Background
Sitting at the intersection of the Red and Assiniboine rivers, Winnipeg is the capital city of Canada’s Manitoba province.
In 2020, Professor Joyce Slater of the University of Manitoba’s Department of Food and Human Nutritional Sciences wanted to analyze Winnipeg’s socioeconomic data cross-referenced with food and nutrition resources across each neighborhood - everything from grocery stores to food banks to community gardens.
The goal: to spark wider conversations about the challenges faced by residents living in areas identified as “food deserts” while finding potential hotspots for downstream health consequences related to a lack of nutrition.
“Poor nutrition and food insecurity are major issues for Winnipeg. But we haven't really had good information to have a real evidence-informed conversation about how this is affecting our community,” Professor Slater told Canada’s CBC News.
To enable wider, more interoperable access to detailed information and spark these evidence-driven conversations, Professor Slater set about visualizing the relevant datasets in an engaging, interactive online map that could be shared, queried and analyzed by anyone with a web browser and internet connection.

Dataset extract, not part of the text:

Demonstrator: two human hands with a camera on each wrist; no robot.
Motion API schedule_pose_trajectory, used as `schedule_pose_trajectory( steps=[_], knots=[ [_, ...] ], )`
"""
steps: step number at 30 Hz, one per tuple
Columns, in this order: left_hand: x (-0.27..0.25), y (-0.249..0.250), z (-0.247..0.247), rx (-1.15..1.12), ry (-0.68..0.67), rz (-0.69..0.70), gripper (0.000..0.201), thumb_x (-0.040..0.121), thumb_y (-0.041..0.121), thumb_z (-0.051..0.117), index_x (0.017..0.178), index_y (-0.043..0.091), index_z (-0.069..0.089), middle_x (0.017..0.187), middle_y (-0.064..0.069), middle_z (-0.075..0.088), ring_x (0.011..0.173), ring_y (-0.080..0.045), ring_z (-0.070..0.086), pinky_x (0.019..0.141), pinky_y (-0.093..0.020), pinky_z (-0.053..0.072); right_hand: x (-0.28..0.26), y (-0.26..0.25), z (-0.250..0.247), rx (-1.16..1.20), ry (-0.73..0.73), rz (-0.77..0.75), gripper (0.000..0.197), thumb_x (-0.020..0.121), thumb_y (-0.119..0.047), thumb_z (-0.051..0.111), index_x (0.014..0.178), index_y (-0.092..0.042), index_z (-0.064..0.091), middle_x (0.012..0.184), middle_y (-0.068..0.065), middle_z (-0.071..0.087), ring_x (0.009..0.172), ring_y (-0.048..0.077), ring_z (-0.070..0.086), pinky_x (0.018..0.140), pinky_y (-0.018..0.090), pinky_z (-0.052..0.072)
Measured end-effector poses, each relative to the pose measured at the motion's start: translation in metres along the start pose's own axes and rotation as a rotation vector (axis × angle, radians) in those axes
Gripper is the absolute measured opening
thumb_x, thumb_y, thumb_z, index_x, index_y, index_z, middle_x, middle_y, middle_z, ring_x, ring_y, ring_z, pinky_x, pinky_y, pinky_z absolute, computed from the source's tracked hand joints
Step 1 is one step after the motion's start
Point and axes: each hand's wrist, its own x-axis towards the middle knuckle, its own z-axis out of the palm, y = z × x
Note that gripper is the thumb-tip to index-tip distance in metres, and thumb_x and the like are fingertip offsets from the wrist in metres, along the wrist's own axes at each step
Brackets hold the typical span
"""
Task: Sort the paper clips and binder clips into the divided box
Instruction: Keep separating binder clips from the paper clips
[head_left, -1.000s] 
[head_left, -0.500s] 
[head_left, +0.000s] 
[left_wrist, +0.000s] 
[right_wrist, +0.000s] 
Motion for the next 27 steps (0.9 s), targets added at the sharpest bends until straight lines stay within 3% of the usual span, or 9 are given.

The result - The Winnipeg Food Atlas:
The Problems Mango Solved
The Winnipeg Food Atlas was launched in 2020 using Mango as the underlying web mapping software. Professor Slater was able to blend a broad swath of datasets related to Winnipeg’s food and nutrition security cross-referenced with socioeconomic factors like median household income, life expectancy, diabetes rates, and immigration status.
The Atlas was then labeled, scored and color-coded to identify areas identified as “food deserts”, shown in the Atlas as red. A food desert is defined as a neighborhood without adequate food options within a set vicinity, set at half a kilometer in the Atlas.
"The number one challenge is there are too many people with not enough income or money to be able to afford healthy food," Professor Slater added, referring to a pattern in the map showing lower-income neighborhoods being over-represented in the food desert category.
On a technical level, a significant challenge was the sheer volume of data that had to be combined, layered and made available in an engaging, visual way that the majority of end-users--even those who were non-technical--could navigate and compare for insights.
It’s here where Mango’s powerful search and query functionality, along with its intuitive point-and-click features and filters, enable end-users to access the story beneath the data in a fast, straightforward manner. Each map layer can be switched on or off and every dataset clicked to access a pop-up window with a detailed report. The color code grades also offer an instant view of every food desert (highlighted in red) along with a broad selection of accompanying data points for context.
As a result, the Atlas enables a multivariate analysis of every neighborhood by combining important socioeconomic variables, such as an area’s average income, cross-sectioned with geographical proximity to grocery shops and other food resources - all easily accessible for users of all technical levels.
Results
The Winnipeg Food Atlas received national press attention and has become a key resource for predicting potential future health outcomes for the residents of Winnipeg.
The Winnipeg Food Atlas has also highlighted the key finding that areas with lower food security tend to also have lower nutritional scores and higher diabetes rates. According to Professor Slater’s team, this compendium of factors potentially foreshadow significant downstream consequences for the city’s residents and healthcare sector in the years to come, potentially to the tune of more than $1 billion on diabetes-related healthcare costs alone.
“The main issue is that "without [...] information [around food desserts around the area], it's really hard to start talking about preventing [related health issues] and coming up with solutions," Professor Slater added.